Respondent faulted her accountant as well,
asserting that it was his responsibility to take
care of her books. Respondent admitted, however,
that she never discussed her financial affairs or
the requirements of R. 1:21-6 with the accountant.
Respondent also remarked that, when she was
admitted to the bar in 1986, there was no
requirement that she complete an accounting
course.
We have carefully canvassed the record, mindful of our duty
to make de novo findings of fact based on clear and convincing
evidence, and are in complete agreement with the findings of the
DRB. The findings recited above we adopt as our own.

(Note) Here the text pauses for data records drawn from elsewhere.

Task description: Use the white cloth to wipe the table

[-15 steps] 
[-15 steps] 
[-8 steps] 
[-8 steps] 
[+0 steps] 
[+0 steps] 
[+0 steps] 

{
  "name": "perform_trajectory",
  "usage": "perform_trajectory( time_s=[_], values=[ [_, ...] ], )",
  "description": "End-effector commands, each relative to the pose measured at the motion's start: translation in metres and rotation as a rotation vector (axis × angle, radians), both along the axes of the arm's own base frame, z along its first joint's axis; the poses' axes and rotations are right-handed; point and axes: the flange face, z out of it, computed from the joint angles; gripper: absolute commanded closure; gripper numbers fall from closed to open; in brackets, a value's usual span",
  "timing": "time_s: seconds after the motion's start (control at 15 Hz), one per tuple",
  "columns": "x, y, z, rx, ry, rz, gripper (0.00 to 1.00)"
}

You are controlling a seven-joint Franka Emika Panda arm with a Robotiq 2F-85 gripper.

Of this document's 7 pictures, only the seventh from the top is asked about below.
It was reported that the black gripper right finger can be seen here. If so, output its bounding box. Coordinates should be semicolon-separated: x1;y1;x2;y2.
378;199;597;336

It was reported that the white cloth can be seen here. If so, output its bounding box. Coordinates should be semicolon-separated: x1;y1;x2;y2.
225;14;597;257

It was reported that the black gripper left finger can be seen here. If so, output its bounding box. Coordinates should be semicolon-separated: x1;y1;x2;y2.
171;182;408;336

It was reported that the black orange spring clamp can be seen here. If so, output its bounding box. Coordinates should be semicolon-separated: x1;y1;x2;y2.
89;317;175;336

This Court has held that ordinarily, when an attorney uses
his or her clients' money as if it were the attorney's own, that
attorney will be disbarred. In re Wilson, 81 N.J. 451, 453
(1979). The Court has further stated: "We foresee no
significant exceptions to this rule and expect the result to be
almost invariable." Ibid.
Respondent knowingly used her client's funds for her own
purposes without authorization. Her juggling of funds between
her personal, business, and trust accounts belies her claimed
lack of knowledge that she was out-of-trust. Respondent's
behavior demonstrates that she was aware of shortfalls in her
accounts. For example, respondent paid D'Esposito from the trust
account rather than the business account when the business
account did not contain enough money to cover the amount due
D'Esposito. We have previously observed that when an attorney
makes a loan to a deficient trust account, it indicates that the
attorney may be "personally aware on that date that his handling
of the trust account had produced the deficit result." In re
Skevin,
104 N.J. 476, 486 (1986), cert. denied,
481 U.S. 1028,
107 S. Ct. 1954,
95 L. Ed.2d 526 (1987). Similarly,
respondent's so-called loans to the trust account evince her
knowledge that she was out-of-trust.
The Wilson automatic disbarment rule is largely based on the
trust a client must have in an attorney handling client funds.
The Court explained:
It is a trust built on centuries of honesty and
faithfulness. Sometimes it is reinforced by personal
knowledge of a particular lawyer's integrity or a firm's
reputation. The underlying faith, however, is in the legal
profession, the bar as an institution. No other explanation
can account for clients' customary willingness to entrust
their funds to relative strangers simply because they are
lawyers.
Presenting a false claim to a grand jury is not only
alarming, but represents an attempt to obstruct justice in that
respondent intended to let an innocent person take the fall for
her misdeeds. This was but another instance of respondent's
repeated dishonesty. Presenting a false or phony claim to a
grand jury is a perversion of the justice system. When an
attorney attempts to frame an innocent person in a criminal act,
that attorney has demonstrated contempt for the administration of
justice and has poisoned the well of justice. In re Verdiramo,
96 N.J. 183, 186 (1984).
We conclude based on clear and convincing evidence that
respondent has flagrantly disregarded the rules of professional
conduct and "the honor and integrity demanded of a member of the
bar in the practice of law." In re Pennica,
36 N.J. 401, 423
(1962). That evidence also clearly and convincingly establishes
that respondent knowingly misappropriated client funds, a clear
violation of the Wilson rule. We are therefore convinced that
respondent is no longer worthy of the Court's endorsement as
being fit to practice law in this State and should be disbarred.
CHIEF JUSTICE PORITZ and JUSTICES HANDLER, POLLOCK, O'HERN, GARIBALDI, STEIN, and COLEMAN join in this opinion.
NO. D-183 SEPTEMBER TERM 1997
Application for
Disposition Disbar
Decided July 17, 1998
Order returnable
Opinion by PER CURIAM
Footnote: 1Although the disbursements exceeded the $1,500 partial retainer by $95, that is not the focus of the OAE's charge of knowing misappropriation. The disbursement of the $1,460 is the essence of that charge.